Henry Hamilton Wallace

Cpl., 11th Illinois Cavalry
GAR – Samuel Rice Post 6, Iowa

The family of Henry Wallace emigrated from Ireland in the early 1840’s where he grew to manhood in the rural frontier village of Northampton in Peoria County, Illinois. Henry volunteered for the newly formed 11th Illinois Cavalry Volunteers in September and was mustered in at Camp Lyon in Peoria on December 20 as a member of Company M.

His regiment disembarked on April 1, 1862 at Pittsburgh Landing and was assigned to General Benjamin Prentiss’ division. It was said of the quiet Saturday night of April 5, “Thousands… that night slept their last night on earth.” Before dawn broke the next morning the Confederate Army burst from the forest around Grant’s troops and the two-day Battle of Shiloh began. Henry survived to ride through five more years of war.

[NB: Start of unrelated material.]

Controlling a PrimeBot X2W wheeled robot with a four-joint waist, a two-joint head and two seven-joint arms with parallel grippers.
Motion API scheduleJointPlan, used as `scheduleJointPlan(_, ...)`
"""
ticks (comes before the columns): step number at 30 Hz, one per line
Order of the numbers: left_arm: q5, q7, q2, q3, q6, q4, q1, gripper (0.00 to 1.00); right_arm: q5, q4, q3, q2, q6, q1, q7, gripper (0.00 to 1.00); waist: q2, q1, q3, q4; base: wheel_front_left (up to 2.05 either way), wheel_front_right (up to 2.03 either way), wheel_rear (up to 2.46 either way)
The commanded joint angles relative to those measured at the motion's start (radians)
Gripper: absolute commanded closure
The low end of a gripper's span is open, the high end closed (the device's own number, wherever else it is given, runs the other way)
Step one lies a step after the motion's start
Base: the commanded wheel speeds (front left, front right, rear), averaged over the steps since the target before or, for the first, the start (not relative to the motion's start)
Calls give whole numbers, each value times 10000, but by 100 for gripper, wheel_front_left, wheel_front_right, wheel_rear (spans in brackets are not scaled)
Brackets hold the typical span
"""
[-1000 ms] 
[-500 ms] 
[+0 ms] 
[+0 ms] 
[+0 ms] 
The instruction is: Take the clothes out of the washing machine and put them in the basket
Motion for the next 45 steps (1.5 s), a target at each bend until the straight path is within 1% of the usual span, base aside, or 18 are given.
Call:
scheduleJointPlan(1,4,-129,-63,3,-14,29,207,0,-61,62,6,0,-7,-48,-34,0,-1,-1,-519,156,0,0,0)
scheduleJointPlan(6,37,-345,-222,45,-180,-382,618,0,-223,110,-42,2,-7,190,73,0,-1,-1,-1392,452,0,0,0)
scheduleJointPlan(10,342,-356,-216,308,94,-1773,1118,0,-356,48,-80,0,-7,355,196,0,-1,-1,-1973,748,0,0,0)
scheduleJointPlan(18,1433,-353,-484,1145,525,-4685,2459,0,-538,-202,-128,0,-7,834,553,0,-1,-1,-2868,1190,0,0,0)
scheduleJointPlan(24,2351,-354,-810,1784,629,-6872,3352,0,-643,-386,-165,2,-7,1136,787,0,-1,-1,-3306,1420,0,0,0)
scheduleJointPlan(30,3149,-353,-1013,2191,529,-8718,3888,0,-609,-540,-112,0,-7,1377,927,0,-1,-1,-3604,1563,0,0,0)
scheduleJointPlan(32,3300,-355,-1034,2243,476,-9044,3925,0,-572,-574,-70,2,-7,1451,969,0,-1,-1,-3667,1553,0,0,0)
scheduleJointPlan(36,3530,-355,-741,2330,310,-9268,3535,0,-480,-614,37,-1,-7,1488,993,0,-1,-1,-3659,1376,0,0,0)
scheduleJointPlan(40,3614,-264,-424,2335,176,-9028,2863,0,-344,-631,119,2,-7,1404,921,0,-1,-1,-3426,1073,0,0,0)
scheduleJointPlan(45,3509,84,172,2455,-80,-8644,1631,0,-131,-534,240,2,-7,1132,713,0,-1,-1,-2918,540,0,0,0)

By early 1863 the regiment was greatly depleted down to 300 effective men and 200 horses and needed time to replenish. Now encamped at Hebron’s Plantation, twelve miles east of Vicksburg, their skirmishing and raids concentrated on the Rebel guerrillas and railroads in central Mississippi and Tennessee until the regiment was mustered out in Memphis, September 30, 1865.

Henry moved with his family to Cass County, Iowa to farm and there he met and married Rebecca. They raised seven children. During the long and frigid winter of 1911 Henry fell ill of pneumonia and died at home six days later. He is buried in the rural Union Cemetery in Fontanelle, Iowa, where he lies surrounded by cornfields.